How many lines in the data below include the word "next"? Respond with the number, nothing more.

§

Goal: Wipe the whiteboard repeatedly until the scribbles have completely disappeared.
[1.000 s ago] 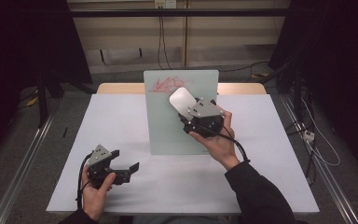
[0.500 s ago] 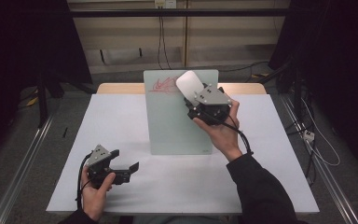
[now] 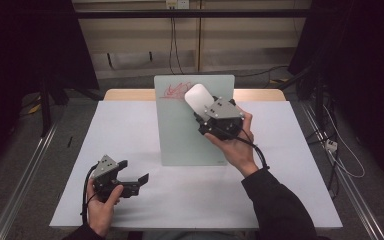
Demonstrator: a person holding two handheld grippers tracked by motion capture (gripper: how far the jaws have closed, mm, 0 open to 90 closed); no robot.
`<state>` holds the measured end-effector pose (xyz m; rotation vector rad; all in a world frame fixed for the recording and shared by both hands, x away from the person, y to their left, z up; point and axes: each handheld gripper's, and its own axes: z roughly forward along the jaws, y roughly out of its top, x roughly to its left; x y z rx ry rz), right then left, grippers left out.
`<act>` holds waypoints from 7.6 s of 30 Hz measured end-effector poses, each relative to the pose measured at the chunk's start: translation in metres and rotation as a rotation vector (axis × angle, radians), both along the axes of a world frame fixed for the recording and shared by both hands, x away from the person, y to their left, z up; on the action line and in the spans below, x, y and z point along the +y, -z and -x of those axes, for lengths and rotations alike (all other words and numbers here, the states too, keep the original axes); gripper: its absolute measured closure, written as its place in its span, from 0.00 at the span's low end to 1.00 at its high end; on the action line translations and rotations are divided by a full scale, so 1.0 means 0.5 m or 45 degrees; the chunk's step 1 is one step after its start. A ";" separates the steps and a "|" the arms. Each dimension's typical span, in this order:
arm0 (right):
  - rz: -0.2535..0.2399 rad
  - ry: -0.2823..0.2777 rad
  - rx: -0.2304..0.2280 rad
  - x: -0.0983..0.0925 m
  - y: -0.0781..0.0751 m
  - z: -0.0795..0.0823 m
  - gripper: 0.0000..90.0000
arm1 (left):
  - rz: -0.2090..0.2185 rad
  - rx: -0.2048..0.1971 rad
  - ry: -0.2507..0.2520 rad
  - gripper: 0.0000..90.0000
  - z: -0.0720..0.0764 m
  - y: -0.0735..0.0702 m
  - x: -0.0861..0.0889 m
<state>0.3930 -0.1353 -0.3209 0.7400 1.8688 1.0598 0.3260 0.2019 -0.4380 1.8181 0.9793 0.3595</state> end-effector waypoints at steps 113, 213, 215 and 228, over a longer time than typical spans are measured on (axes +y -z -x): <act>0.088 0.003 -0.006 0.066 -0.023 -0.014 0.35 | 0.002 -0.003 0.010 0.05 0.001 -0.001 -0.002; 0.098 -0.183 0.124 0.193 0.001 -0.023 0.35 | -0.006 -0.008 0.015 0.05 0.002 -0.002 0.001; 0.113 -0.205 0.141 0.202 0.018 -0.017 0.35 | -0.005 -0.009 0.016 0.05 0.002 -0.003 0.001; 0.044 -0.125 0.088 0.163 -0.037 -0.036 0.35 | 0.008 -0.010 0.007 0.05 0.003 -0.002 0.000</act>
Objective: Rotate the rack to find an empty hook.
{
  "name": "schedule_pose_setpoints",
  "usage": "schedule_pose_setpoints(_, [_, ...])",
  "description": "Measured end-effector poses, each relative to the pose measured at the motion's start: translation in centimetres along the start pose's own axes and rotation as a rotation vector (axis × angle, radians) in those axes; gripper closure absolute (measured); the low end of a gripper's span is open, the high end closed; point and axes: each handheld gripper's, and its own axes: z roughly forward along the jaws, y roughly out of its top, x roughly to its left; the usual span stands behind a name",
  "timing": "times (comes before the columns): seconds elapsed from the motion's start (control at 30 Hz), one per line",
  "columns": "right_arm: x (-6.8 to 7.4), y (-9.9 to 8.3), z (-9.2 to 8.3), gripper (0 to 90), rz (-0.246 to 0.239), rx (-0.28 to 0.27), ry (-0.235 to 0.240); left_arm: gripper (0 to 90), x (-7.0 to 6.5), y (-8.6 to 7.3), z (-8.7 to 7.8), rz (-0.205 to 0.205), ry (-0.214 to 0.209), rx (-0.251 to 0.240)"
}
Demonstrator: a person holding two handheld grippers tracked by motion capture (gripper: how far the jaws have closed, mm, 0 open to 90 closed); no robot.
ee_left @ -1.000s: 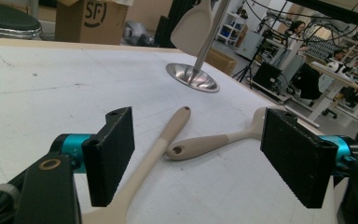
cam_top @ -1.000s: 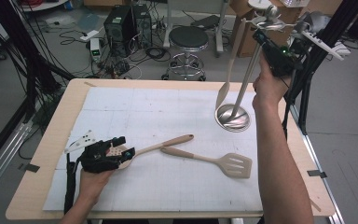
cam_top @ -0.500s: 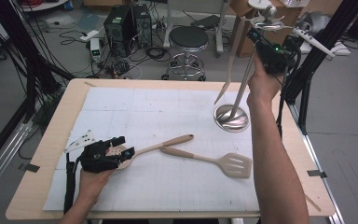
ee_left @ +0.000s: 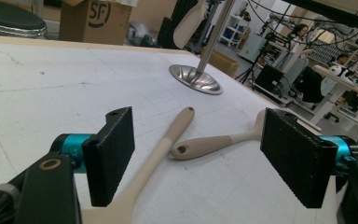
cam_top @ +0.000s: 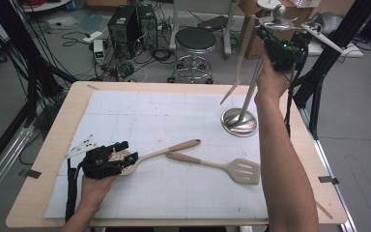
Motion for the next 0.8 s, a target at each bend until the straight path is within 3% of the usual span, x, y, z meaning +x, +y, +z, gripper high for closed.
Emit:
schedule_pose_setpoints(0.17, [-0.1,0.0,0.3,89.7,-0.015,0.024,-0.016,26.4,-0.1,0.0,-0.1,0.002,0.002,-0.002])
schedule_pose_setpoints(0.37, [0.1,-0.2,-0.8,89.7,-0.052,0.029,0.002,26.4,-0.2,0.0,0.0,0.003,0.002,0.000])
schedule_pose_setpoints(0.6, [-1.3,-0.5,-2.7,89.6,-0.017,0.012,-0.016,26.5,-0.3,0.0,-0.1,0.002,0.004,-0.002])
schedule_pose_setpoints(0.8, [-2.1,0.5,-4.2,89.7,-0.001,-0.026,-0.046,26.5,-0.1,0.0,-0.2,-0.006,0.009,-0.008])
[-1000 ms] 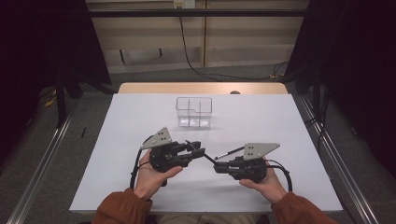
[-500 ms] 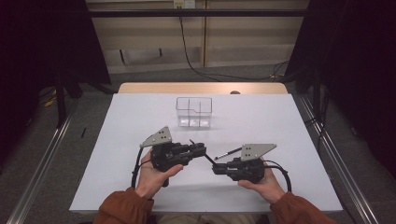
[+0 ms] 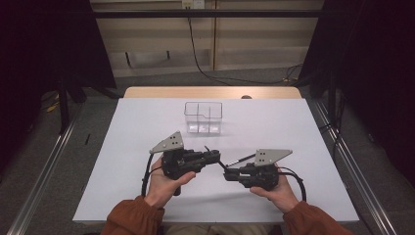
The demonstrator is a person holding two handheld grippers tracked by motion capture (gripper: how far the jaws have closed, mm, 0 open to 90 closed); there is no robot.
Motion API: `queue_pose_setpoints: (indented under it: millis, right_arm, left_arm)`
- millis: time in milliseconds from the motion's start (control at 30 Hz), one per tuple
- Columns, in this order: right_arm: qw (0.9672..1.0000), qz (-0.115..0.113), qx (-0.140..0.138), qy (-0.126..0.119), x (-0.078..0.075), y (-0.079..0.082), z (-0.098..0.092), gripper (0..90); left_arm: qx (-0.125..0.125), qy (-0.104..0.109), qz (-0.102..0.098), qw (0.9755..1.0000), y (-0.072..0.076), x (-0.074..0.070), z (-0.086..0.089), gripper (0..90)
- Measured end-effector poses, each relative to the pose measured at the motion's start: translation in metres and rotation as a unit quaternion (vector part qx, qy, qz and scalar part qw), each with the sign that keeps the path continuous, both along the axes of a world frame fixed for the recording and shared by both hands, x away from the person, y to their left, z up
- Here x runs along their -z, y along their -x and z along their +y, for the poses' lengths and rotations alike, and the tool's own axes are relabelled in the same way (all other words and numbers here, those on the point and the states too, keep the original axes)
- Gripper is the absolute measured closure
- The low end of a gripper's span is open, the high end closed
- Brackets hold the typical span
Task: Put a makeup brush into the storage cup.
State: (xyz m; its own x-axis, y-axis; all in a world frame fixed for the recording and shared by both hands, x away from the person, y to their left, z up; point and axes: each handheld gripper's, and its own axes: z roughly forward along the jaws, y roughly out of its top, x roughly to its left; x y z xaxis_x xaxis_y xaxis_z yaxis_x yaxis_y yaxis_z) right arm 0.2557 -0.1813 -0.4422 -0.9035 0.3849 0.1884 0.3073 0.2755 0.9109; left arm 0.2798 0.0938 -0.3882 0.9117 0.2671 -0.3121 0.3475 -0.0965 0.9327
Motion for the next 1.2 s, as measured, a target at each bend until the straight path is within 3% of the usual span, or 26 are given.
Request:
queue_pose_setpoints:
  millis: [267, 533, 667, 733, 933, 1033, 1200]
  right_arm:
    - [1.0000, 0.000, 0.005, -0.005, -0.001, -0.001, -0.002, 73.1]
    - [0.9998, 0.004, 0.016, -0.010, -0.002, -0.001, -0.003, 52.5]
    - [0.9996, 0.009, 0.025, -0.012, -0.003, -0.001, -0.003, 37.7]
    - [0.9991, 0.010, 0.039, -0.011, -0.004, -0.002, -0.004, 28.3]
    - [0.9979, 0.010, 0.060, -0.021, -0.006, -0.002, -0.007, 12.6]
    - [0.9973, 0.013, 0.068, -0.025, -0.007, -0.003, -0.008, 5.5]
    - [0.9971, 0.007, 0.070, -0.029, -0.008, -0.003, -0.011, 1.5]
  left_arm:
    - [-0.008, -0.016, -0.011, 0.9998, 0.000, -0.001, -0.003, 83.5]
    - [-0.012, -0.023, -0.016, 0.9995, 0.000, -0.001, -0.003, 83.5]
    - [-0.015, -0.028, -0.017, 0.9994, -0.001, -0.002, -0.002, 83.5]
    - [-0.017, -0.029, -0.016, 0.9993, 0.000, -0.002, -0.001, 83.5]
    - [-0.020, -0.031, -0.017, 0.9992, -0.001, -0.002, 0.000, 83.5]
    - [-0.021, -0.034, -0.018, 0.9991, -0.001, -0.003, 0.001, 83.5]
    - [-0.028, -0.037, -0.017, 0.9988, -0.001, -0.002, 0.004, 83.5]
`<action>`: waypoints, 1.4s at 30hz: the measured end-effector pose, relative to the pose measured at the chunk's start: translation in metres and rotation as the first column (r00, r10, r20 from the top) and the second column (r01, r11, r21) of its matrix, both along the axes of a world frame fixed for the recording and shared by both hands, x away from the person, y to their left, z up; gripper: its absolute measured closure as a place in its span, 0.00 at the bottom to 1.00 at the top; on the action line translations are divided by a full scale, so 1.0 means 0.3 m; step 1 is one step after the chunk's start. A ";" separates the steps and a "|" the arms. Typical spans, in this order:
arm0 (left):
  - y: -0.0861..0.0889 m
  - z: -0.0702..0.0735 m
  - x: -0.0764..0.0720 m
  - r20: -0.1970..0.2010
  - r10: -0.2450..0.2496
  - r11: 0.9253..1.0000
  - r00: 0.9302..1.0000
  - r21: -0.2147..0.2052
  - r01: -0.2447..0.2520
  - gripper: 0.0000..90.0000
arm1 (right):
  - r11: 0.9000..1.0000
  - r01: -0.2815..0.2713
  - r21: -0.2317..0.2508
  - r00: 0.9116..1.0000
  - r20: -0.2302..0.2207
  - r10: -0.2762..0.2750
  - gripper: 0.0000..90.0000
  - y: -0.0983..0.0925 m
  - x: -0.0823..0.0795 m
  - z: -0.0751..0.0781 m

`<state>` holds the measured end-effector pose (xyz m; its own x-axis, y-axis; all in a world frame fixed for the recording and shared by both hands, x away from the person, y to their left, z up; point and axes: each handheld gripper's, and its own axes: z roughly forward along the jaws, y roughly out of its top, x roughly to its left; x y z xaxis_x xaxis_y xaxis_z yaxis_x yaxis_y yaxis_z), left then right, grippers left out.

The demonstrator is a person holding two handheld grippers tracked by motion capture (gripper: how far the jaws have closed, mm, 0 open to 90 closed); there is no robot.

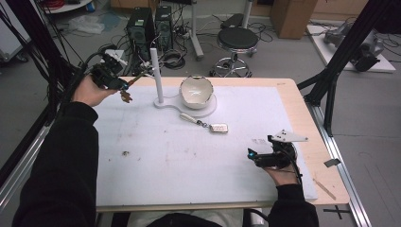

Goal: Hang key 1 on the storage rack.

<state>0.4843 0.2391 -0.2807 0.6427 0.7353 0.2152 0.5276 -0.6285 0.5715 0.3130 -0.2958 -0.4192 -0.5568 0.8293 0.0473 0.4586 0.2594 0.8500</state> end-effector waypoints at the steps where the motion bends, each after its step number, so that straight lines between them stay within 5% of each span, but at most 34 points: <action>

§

RESULT
2